I sat through these conversations that week, and for awhile all I could hear was my own insecurities echoing back at me:

"You've really slimmed down!" sounded like, "Man, you were chubby before. You had really let yourself go. Too bad you don't have my freakish lack of body fat and rock hard abs, but I just have SO MUCH MONEY and a million nannies so I can work out all day long and anyway calories don't count once you reach certain tax bracket."

"I love your boots, where'd you get them?" sounded like, "Clearly, those are the boots you had to have a garage sale to pay for and still agonized over whether to buy them... at a discount store."

"Yeah, we're excited for our trip to Disneyland, but airfare is just so expensive!" sounded like, "Totally kidding, the tickets were absolutely no big. A week in a four-star resort and six Disney parks is a little tough on the wallet, but you can't skimp on Disney - it's the ultimate dream trip for little kids and yours are almost too old to enjoy it and hurryhurrytimesrunningoutohnevermindit'llneverhappensendthemtotherapy."

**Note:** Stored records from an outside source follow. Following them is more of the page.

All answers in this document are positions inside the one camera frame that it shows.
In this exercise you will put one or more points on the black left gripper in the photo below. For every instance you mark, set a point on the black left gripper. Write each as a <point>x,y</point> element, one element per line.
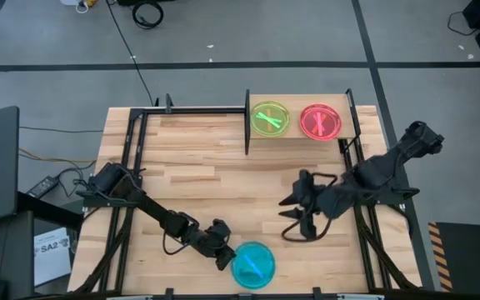
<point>215,237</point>

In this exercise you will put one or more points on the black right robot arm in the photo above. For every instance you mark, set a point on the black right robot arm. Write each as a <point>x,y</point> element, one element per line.
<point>373,175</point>

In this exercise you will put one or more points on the black power adapter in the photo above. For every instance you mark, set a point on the black power adapter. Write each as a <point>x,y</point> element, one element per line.
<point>42,187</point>

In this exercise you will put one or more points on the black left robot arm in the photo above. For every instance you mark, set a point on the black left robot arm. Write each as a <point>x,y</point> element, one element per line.
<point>152,208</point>

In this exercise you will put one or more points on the black mat with hazard stripes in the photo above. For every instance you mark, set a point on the black mat with hazard stripes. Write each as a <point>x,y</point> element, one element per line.
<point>469,262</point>

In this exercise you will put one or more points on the wooden shelf with black sides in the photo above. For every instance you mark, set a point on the wooden shelf with black sides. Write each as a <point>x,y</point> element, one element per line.
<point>295,102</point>

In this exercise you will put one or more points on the translucent blue plastic plate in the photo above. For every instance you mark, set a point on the translucent blue plastic plate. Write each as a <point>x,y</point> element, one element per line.
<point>261,271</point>

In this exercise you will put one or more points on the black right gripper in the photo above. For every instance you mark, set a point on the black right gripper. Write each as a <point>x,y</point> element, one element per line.
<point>308,200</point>

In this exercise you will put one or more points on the black aluminium table frame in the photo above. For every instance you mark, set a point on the black aluminium table frame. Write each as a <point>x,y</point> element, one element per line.
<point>198,110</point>

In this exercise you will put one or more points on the white SA2 printed sheet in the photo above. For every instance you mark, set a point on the white SA2 printed sheet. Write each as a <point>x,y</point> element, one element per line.
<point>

You get the point. But here's where God got all God-like on me again, and turned my worldview completely upside down. The more I listened, the more I began to see the cracks in the facade. Underneath these picture perfect women were stories of brokenness and baggage, heartache and hopelessness. Families that were splintering. Women who felt so much pressure to keep that perfect image that you could see the weight of the burden in their eyes. Women who would trade it all to see their husbands finally come to Jesus.

God used those women, who had stirred in me such burning envy and resentment at my life, to open my eyes to the beauty of my story. My story has a husband who chases after the Father's heart, who is passionate and intentional in raising up our children to know and love Jesus, and who is crazy about me after all these years. My story has a woman who is utterly flawed but gifted in ways that He can use, who is able to encourage and lighten hearts with words and wit, who gets on her knees in powerful prayer, who has a soft Mama's heart and a deep, intimate love for her Savior. My story has three beautiful, healthy, smart, hilarious children who love their lives and their mommy and daddy and couldn't care less if soccer and gymnastics just aren't in the budget. My story has family and friends who are a rich heritage of faith, who come alongside us to encourage and equip us in every moment of our walk.

My story is gorgeous. My story is perfect. My story, is His story for me.

My story is not better than theirs. They are also beautiful women on the inside, who love Jesus and love people and pour out their lives in generosity to others. But our stories were never meant to compete. They were always meant to complement. To build up the body. To usher in the Kingdom.

And had we not fallen from our ivory tower, I would never have seen the amazing grace of His story for me.